[Required action] Could you set down exactly the lines in the records below between the line holding "cart at (389, 34): (348, 34, 381)" and the line holding "thing at (311, 302): (241, 234, 92)", inclusive?

************

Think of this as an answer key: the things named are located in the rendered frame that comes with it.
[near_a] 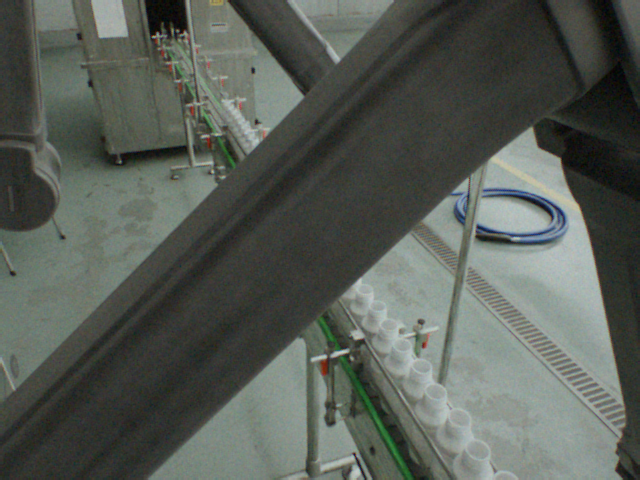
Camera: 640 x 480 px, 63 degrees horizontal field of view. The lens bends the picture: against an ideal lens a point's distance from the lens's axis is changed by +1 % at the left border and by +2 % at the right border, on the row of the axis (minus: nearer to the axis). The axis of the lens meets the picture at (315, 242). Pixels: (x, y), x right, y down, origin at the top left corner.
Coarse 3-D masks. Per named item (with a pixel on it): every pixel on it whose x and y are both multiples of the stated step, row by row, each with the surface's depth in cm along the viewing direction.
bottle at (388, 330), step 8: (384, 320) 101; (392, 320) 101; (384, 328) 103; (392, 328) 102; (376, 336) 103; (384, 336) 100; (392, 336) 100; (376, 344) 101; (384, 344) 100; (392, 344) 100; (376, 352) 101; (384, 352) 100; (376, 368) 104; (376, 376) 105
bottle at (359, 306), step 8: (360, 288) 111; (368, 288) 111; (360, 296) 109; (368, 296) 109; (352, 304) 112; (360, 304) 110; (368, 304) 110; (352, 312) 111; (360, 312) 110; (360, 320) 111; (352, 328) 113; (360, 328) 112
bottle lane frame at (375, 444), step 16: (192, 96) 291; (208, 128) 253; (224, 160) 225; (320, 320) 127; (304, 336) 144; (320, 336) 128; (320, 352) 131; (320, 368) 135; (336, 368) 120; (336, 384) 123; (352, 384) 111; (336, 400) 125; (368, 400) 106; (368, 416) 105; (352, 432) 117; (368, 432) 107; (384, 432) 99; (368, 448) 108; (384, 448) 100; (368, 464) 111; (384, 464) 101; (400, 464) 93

************

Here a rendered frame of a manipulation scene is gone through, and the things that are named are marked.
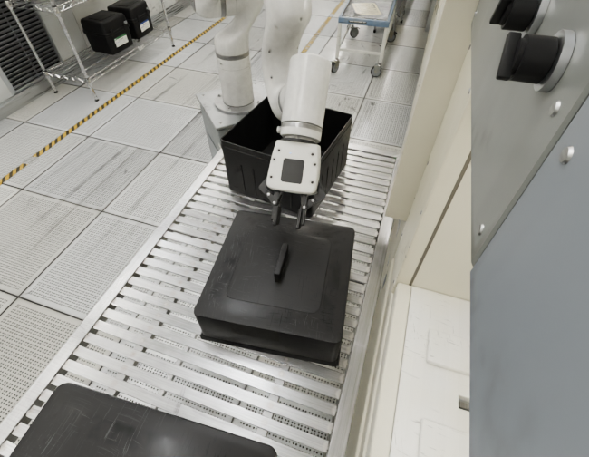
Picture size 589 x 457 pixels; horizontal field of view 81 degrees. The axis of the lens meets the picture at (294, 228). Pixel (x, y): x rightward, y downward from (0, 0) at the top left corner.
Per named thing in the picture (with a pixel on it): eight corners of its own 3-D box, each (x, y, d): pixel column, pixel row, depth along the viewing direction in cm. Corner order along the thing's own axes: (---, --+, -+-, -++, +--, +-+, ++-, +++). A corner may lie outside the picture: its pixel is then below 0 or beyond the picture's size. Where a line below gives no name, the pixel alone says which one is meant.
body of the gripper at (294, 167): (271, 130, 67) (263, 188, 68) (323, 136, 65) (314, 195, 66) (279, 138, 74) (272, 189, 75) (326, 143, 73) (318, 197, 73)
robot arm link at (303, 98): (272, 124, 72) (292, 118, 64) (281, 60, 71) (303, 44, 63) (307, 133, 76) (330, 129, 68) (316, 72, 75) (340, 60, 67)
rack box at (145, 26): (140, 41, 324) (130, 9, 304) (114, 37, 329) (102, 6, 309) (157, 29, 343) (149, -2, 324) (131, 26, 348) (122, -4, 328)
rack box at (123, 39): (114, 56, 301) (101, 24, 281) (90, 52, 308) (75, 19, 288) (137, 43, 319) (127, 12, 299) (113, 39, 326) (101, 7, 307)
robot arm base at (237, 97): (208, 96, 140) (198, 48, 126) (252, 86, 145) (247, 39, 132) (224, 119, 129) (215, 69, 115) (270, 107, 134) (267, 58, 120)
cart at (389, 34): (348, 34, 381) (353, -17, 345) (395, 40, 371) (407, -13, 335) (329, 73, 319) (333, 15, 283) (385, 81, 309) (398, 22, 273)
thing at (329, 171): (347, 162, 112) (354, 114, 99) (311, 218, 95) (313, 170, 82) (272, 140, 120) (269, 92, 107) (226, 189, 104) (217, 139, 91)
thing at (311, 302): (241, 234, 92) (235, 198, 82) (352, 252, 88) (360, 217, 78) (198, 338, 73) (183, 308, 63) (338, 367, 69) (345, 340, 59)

************

[Result of this exercise]
cart at (389, 34): (348, 34, 381) (353, -17, 345) (395, 40, 371) (407, -13, 335) (329, 73, 319) (333, 15, 283) (385, 81, 309) (398, 22, 273)
thing at (329, 171): (347, 162, 112) (354, 114, 99) (311, 218, 95) (313, 170, 82) (272, 140, 120) (269, 92, 107) (226, 189, 104) (217, 139, 91)
thing at (311, 302): (241, 234, 92) (235, 198, 82) (352, 252, 88) (360, 217, 78) (198, 338, 73) (183, 308, 63) (338, 367, 69) (345, 340, 59)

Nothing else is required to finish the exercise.